◆ Task directions ◆
What you produce should be every line from the data that includes "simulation".

Task input: Begin

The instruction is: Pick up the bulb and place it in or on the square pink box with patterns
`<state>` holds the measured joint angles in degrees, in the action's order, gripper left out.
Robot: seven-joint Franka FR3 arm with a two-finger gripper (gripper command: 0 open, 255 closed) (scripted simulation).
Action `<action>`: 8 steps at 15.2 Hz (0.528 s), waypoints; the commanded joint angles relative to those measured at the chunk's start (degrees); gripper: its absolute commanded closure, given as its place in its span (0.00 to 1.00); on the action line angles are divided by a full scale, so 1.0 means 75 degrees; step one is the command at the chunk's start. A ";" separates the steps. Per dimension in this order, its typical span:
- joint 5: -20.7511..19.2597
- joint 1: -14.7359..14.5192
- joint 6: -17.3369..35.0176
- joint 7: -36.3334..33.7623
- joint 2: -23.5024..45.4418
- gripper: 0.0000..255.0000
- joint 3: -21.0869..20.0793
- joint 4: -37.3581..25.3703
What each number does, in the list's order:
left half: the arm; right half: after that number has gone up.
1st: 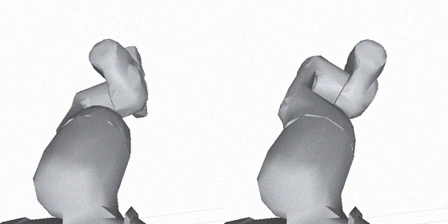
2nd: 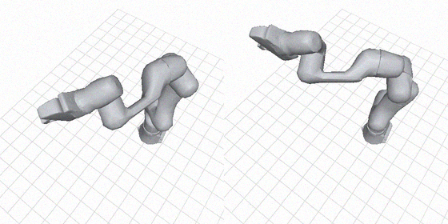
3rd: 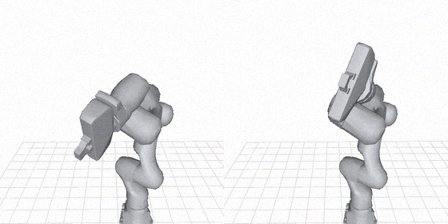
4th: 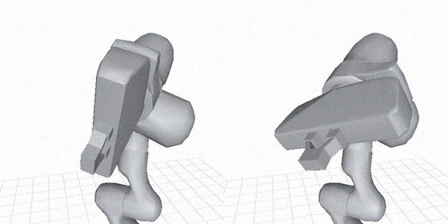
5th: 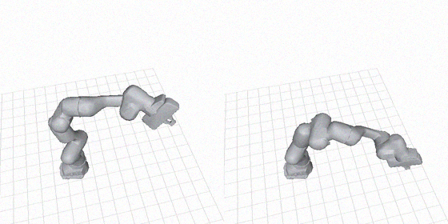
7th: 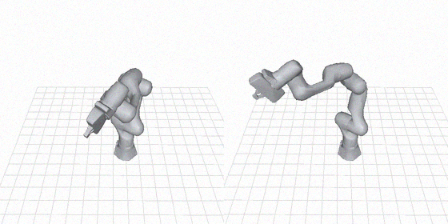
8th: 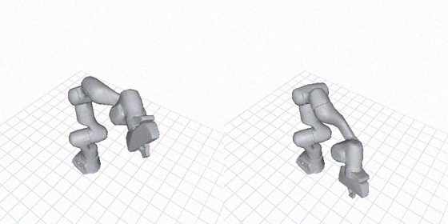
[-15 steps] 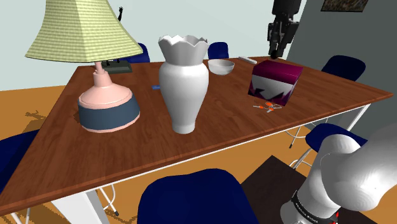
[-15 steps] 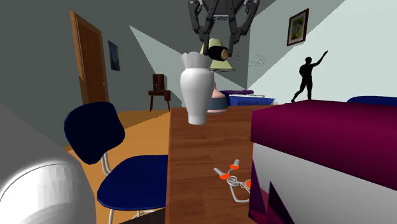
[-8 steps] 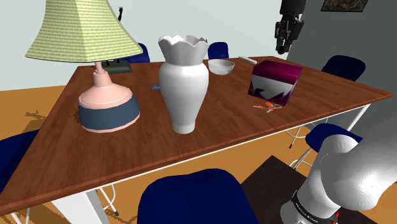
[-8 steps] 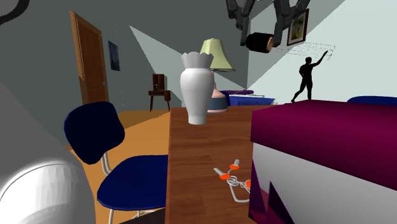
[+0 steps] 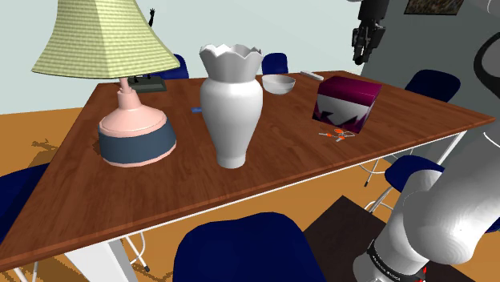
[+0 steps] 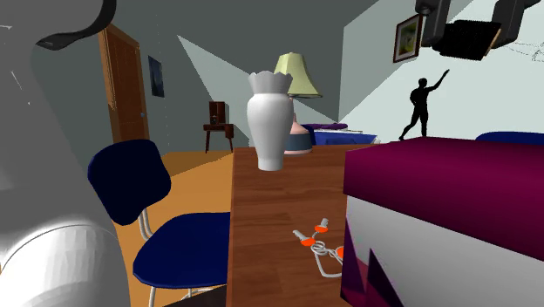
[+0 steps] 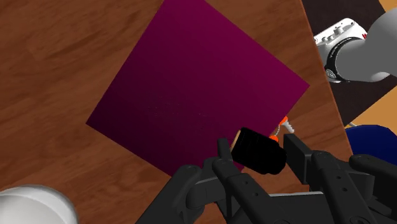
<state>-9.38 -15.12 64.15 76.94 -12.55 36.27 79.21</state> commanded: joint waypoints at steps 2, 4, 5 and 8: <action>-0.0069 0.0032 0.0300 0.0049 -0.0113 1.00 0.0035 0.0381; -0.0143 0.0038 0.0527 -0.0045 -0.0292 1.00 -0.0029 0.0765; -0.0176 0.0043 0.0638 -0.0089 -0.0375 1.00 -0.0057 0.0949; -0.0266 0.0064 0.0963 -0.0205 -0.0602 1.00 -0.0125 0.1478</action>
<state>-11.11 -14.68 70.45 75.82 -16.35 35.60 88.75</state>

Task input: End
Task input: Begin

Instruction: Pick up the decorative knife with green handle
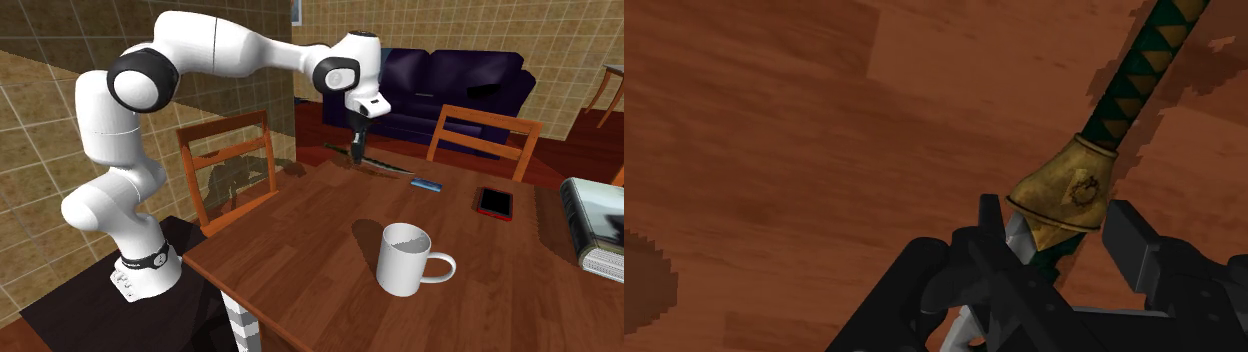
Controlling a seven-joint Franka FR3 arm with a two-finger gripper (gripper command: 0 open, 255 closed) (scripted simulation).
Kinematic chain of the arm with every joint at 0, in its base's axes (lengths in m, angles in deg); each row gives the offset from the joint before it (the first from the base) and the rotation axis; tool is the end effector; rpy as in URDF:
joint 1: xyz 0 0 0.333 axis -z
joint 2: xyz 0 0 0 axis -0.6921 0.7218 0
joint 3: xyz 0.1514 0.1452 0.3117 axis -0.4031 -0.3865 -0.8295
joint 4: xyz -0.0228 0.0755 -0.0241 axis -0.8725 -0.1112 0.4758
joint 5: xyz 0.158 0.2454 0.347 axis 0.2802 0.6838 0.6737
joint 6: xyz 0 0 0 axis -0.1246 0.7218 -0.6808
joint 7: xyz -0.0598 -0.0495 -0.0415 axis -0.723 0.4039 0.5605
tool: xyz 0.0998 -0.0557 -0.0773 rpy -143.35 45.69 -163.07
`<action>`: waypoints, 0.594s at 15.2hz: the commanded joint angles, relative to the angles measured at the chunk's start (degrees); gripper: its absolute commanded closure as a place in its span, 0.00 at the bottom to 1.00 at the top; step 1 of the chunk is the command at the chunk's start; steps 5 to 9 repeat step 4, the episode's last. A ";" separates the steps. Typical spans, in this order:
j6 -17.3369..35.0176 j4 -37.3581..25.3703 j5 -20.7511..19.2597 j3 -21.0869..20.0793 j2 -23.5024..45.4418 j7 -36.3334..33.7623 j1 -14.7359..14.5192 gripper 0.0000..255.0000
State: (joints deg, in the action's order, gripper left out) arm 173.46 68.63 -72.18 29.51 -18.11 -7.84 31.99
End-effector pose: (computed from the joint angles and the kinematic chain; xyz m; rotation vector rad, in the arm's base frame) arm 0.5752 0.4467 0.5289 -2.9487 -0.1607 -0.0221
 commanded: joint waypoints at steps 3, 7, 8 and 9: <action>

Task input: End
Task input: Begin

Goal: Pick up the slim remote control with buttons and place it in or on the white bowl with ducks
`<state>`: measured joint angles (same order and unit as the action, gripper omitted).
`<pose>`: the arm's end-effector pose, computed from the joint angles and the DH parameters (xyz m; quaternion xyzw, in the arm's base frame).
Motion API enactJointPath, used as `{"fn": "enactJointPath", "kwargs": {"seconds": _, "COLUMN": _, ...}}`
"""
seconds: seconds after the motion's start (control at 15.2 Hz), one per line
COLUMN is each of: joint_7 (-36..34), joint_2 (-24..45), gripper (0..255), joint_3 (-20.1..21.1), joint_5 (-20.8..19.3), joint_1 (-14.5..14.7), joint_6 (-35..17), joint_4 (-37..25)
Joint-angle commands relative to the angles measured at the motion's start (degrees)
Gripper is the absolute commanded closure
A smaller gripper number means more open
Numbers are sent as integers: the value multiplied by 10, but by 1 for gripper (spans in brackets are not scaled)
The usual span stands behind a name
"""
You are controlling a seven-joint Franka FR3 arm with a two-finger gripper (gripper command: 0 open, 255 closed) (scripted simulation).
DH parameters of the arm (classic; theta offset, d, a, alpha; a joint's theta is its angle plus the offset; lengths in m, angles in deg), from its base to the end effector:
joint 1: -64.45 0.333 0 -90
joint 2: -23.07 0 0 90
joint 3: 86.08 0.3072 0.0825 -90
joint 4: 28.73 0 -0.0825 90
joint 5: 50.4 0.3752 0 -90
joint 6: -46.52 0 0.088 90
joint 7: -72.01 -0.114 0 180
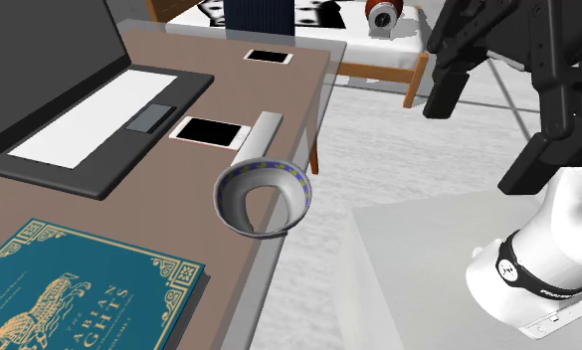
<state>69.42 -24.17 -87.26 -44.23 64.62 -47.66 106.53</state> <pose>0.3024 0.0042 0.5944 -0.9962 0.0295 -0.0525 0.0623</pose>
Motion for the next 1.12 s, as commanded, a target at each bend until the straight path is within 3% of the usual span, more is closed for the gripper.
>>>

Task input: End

◆ Expected answer ◆
Robot: seven-joint Franka FR3 arm with a two-finger gripper (gripper command: 0 open, 255 closed) (scripted simulation).
Controlling a seven-joint Franka FR3 arm with a two-finger gripper (gripper command: 0 open, 255 closed) (scripted simulation).
You are controlling a seven-joint Franka FR3 arm with a two-finger gripper (gripper command: 0 open, 255 closed) (scripted simulation).

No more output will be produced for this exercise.